The third way to make sense of things we cannot understand is to recognize that sometimes experience is far more valuable than explanations. I just love the simplicity of the formerly blind man’s testimony. Everyone wants from him an explanation of who did this and how it happened, and he responds, “I don’t know who he is. One thing I do know is that though I was blind, now I see.” Plain and simple. He has experienced the life-giving love and grace of God. He doesn’t know why or how, just that he experienced it, and it is absolutely true.
Pastor Nadia Bolz-Weber talks about such an experience she had in seminary. She writes, “Suddenly, in that moment, all I could think was: What I am doing? Seminary? Seriously? With a universe this vast and unknowable, what are the odds that this story of Jesus is true? Come on, Nadia. It’s a fairy tale. And then the very next moment I thought this: Except that throughout my life, I’ve experienced it to be true.” She goes on, “I cannot pretend, as much as I sometimes would like to, that I have not throughout my life experienced the redeeming, destabilizing love of a surprising God. Even when my mind protests, I still can’t deny my experiences. This thing is real to me. Sometimes I experience God when someone speaks the truth to me, sometimes in the moment when I admit I am wrong, sometimes in the loving of someone unlovable, sometimes in the reconciliation that feels like it comes from somewhere outside of myself, but almost always when I experience God it comes in the form of some kind of death and resurrection.” She concludes, “I have only my confession – confession of my own real brokenness and confession of my own real faith.” (from Pastrix)

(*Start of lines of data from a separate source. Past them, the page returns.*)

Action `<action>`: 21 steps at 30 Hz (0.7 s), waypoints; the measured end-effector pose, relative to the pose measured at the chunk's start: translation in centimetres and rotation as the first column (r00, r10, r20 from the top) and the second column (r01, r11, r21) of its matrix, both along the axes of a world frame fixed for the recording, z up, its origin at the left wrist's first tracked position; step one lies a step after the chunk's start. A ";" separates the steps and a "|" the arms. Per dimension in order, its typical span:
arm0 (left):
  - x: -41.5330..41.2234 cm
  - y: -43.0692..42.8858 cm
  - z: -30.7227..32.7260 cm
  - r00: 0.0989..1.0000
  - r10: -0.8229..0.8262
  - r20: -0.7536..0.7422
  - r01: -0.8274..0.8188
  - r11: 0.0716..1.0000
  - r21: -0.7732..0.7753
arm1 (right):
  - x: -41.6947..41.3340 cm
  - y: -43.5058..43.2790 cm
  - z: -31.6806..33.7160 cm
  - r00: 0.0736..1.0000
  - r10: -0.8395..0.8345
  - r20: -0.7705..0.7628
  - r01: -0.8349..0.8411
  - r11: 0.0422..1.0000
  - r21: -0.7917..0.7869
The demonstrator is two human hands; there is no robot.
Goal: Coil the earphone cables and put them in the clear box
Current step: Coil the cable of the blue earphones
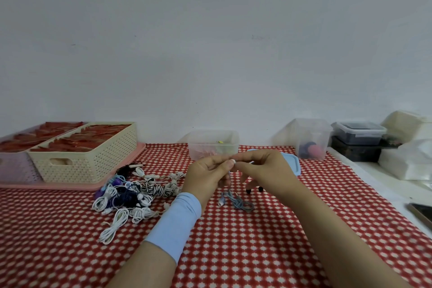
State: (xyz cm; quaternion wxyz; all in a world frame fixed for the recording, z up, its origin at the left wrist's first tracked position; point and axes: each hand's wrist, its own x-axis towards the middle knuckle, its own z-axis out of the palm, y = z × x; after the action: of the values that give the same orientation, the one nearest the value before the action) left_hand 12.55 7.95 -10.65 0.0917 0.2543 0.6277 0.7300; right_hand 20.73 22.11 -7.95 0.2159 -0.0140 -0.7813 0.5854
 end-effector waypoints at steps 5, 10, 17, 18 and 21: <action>0.3 -0.3 0.7 0.997 -0.080 0.001 0.080 0.997 -0.003 | -0.2 0.7 -0.2 0.999 -0.049 -0.004 0.049 0.999 0.017; 0.2 -0.3 0.5 0.999 -0.048 0.012 0.048 0.999 -0.011 | -0.4 0.9 -0.4 0.999 -0.049 -0.012 0.050 0.997 0.052; -0.3 -0.4 0.2 0.995 0.003 -0.099 -0.014 0.994 -0.107 | -0.6 0.9 -0.4 0.995 -0.093 -0.030 0.096 0.991 0.093; -0.4 -0.3 0.2 0.995 0.006 -0.104 -0.018 0.993 -0.121 | -0.5 1.0 -0.4 0.996 -0.081 -0.027 0.083 0.991 0.105; -0.4 -0.3 0.1 0.995 -0.017 -0.093 0.003 0.988 -0.154 | -0.4 1.1 -0.5 0.999 -0.049 -0.015 0.051 0.988 0.148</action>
State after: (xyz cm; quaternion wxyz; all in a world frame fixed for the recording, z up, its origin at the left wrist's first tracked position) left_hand 12.11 7.64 -10.52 0.0849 0.2839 0.6842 0.6663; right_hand 20.37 23.22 -8.40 0.2351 -0.0142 -0.8209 0.5202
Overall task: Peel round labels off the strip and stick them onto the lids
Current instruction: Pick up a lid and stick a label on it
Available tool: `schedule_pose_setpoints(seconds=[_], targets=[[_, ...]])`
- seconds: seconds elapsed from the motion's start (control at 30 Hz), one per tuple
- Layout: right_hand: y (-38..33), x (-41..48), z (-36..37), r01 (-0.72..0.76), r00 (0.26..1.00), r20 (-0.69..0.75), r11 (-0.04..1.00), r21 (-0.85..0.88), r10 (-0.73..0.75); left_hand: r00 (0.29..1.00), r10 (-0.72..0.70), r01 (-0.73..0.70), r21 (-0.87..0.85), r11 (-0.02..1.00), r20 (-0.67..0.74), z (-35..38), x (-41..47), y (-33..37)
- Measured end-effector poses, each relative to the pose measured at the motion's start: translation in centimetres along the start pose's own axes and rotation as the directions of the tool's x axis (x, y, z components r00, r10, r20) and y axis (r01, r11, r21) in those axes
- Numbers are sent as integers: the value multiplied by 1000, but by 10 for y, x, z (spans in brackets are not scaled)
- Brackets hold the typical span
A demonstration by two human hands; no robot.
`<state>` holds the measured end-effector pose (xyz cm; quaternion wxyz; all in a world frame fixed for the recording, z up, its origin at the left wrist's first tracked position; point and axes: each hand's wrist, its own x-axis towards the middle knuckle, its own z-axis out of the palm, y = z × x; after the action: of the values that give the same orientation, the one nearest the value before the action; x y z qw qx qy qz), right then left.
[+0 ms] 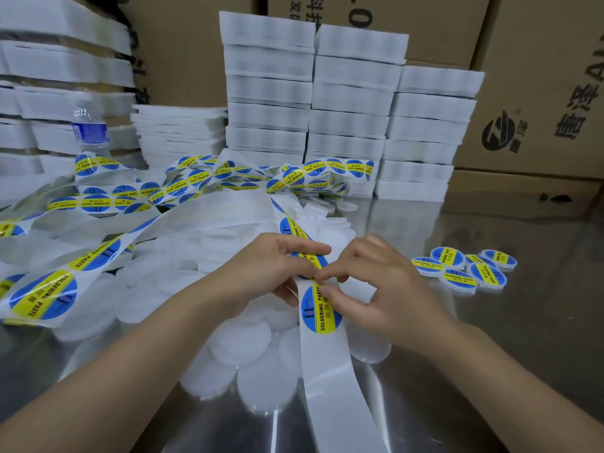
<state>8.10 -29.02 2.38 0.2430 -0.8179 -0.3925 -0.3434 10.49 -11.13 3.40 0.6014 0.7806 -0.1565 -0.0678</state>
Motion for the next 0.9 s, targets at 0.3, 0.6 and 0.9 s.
schedule_pose_setpoints(seconds=[0.3,0.6,0.9], targets=[[3,-1,-1,29,998,55,999,-30,-27,1000,17,-18,-27,999,-23,0,1,-1],[6,0,-3,55,997,53,998,-43,-52,994,101,-104,-51,993,-51,0,-1,2],[6,0,-4,33,994,109,998,-54,-27,997,75,-75,-6,997,-13,-2,-1,1]])
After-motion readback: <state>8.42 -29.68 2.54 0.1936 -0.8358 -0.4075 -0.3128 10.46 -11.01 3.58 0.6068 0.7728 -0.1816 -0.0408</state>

Sometimes it is those experiences that are the only way to understand the mysterious ways of God. Words and reason only go so far. But at its core, faith is a series of stories, of experiences we have in which we were blind, but now we see, when we were lost but now are found, when we were in the darkness of death, but now we are alive. That is the story of Jesus. And it is a story of which we all are a part.
Let us pray… Mysterious God, we crave certainty and answers. Help us to find certainty in the story of your love, and answers in the profound ways we experience your life-giving love in our lives. Grant us the courage to share those stories with the world. In the name of the Father and the Son and the Holy Spirit. Amen.